Background and aims: Dipeptidyl peptidase 3 (DPP3) is a protease involved in the degradation of angiotensin II which disturbs peripheral blood pressure regulation and compromises left ventricular function. This study examined the relationship of circulating DPP3 (cDPP3) with cardiogenic shock (CS) and mortality in patients presenting with acute coronary syndromes (ACS).
Methods: Plasma cDPP3 levels were assessed at baseline and 12-24 h after presentation in patients with ACS prospectively enrolled into the multi-centre SPUM-ACS study (n = 4787).
Results: Circulating DPP3 levels were associated with in-hospital CS when accounting for established risk factors including the ORBI risk score [per log-2 increase, hazard ratio (HR) 1.38, 95% confidence interval (CI) 1.05-1.82, P = .021]. High cDPP3 was an independent predictor of mortality at 30 days (HR 1.87, 95% CI 1.36-2.58, P < .001) and at one year (HR 1.61, 95% CI 1.28-2.02, P < .001) after adjustment for established risk factors and the GRACE 2.0 score.
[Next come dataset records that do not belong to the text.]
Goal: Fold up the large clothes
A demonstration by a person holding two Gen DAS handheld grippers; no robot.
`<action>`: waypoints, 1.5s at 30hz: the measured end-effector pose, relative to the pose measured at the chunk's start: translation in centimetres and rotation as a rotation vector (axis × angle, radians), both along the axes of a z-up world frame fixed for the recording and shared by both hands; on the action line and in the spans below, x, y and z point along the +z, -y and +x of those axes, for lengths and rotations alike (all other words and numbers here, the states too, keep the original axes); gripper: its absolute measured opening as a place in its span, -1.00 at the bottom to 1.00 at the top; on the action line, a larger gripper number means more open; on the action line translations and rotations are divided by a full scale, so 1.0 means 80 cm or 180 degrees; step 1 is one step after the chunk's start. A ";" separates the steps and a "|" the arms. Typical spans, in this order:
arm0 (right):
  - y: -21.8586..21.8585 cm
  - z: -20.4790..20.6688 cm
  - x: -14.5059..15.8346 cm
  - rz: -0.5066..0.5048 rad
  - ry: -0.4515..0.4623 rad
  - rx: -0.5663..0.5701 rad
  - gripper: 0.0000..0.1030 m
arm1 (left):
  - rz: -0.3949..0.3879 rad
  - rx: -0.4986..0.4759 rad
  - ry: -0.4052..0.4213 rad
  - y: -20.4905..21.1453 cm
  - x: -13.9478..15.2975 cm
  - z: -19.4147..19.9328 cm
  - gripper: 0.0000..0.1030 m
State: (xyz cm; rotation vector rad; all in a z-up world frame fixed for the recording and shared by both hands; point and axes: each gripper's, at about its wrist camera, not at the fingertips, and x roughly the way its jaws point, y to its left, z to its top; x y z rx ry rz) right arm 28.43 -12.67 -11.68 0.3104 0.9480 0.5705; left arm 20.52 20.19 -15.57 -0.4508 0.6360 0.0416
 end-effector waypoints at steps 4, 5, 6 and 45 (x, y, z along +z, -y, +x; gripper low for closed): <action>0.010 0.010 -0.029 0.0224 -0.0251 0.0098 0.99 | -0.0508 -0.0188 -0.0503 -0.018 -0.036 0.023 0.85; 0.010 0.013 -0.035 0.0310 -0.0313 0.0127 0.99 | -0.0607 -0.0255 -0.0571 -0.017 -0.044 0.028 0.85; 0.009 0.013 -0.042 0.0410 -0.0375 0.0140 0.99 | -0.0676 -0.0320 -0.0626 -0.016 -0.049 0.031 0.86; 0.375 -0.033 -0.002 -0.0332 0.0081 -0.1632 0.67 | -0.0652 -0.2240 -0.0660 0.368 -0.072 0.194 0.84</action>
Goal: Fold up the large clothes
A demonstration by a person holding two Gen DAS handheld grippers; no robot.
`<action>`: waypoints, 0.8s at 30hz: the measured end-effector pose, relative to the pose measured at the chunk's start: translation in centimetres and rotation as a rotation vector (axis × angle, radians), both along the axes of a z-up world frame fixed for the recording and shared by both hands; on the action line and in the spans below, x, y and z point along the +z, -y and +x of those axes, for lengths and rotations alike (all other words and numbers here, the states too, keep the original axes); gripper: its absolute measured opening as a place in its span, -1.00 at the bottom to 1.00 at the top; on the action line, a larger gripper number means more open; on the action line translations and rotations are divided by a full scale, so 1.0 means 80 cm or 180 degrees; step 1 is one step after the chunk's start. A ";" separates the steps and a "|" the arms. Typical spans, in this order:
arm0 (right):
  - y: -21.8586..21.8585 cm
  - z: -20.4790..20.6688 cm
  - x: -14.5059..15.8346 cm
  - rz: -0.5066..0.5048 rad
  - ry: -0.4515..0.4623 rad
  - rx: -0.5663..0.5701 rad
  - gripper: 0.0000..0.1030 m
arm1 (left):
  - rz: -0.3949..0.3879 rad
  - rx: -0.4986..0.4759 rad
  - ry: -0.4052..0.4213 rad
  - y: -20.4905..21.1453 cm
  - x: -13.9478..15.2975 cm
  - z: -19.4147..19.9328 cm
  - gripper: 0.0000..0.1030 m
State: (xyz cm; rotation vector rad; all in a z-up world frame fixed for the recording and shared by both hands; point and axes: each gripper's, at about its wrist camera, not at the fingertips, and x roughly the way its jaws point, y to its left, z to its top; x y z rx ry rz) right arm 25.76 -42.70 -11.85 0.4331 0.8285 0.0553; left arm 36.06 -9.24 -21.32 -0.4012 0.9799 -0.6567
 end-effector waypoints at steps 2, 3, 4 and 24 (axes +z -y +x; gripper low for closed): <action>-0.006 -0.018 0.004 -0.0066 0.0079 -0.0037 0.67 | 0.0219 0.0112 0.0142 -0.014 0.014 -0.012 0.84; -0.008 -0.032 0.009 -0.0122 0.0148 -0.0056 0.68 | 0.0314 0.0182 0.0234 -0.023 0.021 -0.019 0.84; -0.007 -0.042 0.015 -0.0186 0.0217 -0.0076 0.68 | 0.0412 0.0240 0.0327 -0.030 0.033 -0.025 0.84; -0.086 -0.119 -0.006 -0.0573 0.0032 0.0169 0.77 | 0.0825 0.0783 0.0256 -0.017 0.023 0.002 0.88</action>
Compared to values within the normal range, persistently elevated cDPP3 levels at 12-24 h were associated with 13.4-fold increased 30-day mortality risk (HR 13.42, 95% CI 4.86-37.09, P < .001) and 5.8-fold increased 1-year mortality risk (HR 5.79, 95% CI 2.70-12.42, P < .001). Results were consistent across various patient subgroups.
Conclusions: This study identifies cDPP3 as a novel marker of CS and increased mortality in patients with ACS. Circulating DPP3 offers prognostic information beyond established risk factors and improves early risk assessment.
Keywords: Acute coronary syndromes; Cardiogenic shock; DPP3; Risk prediction.